> _WHAT THE TASK REQUIRES_
The sole answer should be the number of lines in the material below that hold "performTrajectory".

> _GIVEN INFORMATION_
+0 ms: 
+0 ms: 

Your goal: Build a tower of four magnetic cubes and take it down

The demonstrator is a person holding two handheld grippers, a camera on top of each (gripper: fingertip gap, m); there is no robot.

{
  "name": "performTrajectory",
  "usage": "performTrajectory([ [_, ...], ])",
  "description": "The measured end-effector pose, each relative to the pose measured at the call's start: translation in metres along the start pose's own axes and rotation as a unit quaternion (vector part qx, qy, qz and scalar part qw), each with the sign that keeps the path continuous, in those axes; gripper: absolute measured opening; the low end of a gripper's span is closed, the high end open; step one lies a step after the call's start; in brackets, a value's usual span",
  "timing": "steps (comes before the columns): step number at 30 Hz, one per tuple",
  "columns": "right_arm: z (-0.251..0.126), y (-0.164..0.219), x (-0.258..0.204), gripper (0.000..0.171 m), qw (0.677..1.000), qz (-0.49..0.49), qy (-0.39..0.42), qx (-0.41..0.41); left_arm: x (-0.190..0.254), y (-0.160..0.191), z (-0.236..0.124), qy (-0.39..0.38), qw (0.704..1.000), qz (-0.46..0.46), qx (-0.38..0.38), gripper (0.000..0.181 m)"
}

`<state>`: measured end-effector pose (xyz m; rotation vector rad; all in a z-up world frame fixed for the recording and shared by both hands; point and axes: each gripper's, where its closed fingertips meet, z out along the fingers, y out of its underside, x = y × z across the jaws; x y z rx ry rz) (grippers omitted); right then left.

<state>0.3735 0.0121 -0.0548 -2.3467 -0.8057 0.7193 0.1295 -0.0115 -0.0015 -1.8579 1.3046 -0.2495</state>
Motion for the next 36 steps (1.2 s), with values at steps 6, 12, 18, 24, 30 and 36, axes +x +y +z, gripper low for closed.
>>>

> _WORKED SOLUTION_
2